This time, all that might change. The 82nd Annual Academy Awards were, without question, the most badly written and weakly produced show in the last two decades, and quite likely one of the most drab shows of all time.

The SAG awards, the Golden Globes, the BAFTAs were all more fun, and it's no exaggeration that the Filmfare Awards this year -- yes, that over-rehearsed, over-long show that rewarded, exclusively and moronically, the wrong winners in each category -- that was rerunning on TV twelve hours before the Oscarcast, was more watchable. Stupid, but watchable.

Because these were the nothing Oscars. And I've not even started complaining about the winners, that's a whole different bottle of whine.

The ceremony kicked off with television icon Neil Patrick Harris doing a song and dance number, a bland and funless song that didn't hold a candle to either Harris' own great opener at the Emmy Awards (this one), or last year's Hugh Jackman extravaganza (click here). Sigh. No originality, no smarts, and very badly shot.
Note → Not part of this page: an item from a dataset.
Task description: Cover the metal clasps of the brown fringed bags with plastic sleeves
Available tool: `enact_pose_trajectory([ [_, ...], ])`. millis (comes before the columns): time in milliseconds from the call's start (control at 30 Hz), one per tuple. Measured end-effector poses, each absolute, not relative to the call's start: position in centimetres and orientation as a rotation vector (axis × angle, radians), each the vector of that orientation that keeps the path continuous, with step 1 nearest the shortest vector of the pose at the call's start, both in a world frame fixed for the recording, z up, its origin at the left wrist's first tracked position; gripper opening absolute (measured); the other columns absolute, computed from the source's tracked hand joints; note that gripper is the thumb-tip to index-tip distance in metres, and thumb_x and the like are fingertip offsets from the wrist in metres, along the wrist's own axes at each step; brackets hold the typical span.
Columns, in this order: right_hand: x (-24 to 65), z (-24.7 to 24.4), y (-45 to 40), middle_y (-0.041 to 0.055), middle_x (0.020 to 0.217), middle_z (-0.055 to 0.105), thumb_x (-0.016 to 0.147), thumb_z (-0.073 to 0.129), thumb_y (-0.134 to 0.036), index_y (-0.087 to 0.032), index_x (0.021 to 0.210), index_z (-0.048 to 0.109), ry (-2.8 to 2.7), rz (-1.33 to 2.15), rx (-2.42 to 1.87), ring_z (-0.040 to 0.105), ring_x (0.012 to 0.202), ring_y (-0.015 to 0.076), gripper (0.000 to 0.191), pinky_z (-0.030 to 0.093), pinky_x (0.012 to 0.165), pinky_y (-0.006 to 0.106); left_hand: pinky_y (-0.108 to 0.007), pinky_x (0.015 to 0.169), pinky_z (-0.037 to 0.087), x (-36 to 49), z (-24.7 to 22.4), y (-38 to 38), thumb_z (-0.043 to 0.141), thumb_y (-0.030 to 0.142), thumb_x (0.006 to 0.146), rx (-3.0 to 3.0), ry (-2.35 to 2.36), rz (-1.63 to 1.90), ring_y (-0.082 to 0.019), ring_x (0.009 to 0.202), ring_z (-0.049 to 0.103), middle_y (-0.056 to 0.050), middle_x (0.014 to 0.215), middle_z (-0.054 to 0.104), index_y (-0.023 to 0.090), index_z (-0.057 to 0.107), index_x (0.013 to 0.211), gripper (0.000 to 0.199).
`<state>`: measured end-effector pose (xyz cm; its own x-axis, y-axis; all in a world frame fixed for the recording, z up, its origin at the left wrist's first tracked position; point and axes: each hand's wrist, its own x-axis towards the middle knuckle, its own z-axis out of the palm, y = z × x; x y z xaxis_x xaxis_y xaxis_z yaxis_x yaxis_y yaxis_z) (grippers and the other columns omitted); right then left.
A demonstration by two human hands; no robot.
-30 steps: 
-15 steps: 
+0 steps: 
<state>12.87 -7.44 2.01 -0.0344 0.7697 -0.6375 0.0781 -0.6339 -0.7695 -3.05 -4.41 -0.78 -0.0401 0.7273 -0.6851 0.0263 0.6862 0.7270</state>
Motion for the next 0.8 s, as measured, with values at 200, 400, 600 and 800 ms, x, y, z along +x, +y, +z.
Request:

Then came Steve Martin and Alec Baldwin, the hosting pair of fuddy-duddies who clearly can't be funny on a live stage anymore, smugly pausing at the ends of their lame punchlines to lap up whatever polite applause came their way.

Martin hasn't been funny in years, so this wasn't that much of a surprise, but Baldwin -- who is the only reason Tina Fey's 30 Rock is still a top-rung show -- was just as bad, the two nudging and poking each other and making obvious jokes about this year's big targets, James Cameron and their It's Complicated so-star, Meryl Streep. Yawn.

The show has traditionally featured five musical performances, one from each of the best song nominees, these routines turning up coherent, reasonable breaks to the award-and-thanks procession that is the show, but this year this idea was nixed.

Instead, we got what were ten movie trailers, one for each of the best film nominees. And one rather messy dance medley set to each of the Best Original Score nominees. Sigh. If only they let T-Bone play.

Also, the In Memoriam section forgot conveniently to mention the passing of Farah Fawcett, Bea Arthur and Maurice Jarre, while an inexplicably major chunk of stagetime was given to the late John Hughes. I'm a massive fan and John was an important American filmmaker, but to single out time specially for a tribute -- when this isn't done for any others -- seemed jarring.

Kathryn Bigelow, Mark Boal and Greg ShapiroStill, at least Matthew Broderick made us smile as he spoke of Ferris Bueller. Macaulay Culkin, who starred in Hughes' Home Alone, has started looking alarmingly like an uninteresting version Steve Buscemi. The perils of splashing aftershave on your 8-year-old face, I guess.

That and wearing coked up strippers for a hat as a teenager, but lets not get into digs at a soft target: leave that to the Oscar presenters, with usually cool folk like Tina Fey and Robert Downey Jr coming across as dullards. The latter, live and unarmed with a decent script, should really start getting Jon Favreau to snip his stage appearances into shape.

Ben Stiller's Na'vi routine was the funniest moment all night, and it wasn't even particularly clever. But god bless ya, Bluelander.

The awards were an utter sham. A patently unwatchable film called The Blind Side was among the Best Picture nominees, and its title could be applied to the Academy members this year as they left out such obvious glories as The White Ribbon for Best Cinematography, Inglourious Basterds for Best Original Screenplay, In The Loop for Best Adapted Screenplay and gave everything to 'that great war film made by a woman', which, while solid, wasn't as Relevant as Up In The Air, as Spectacular as Avatar, or as Good as Inglourious Basterds.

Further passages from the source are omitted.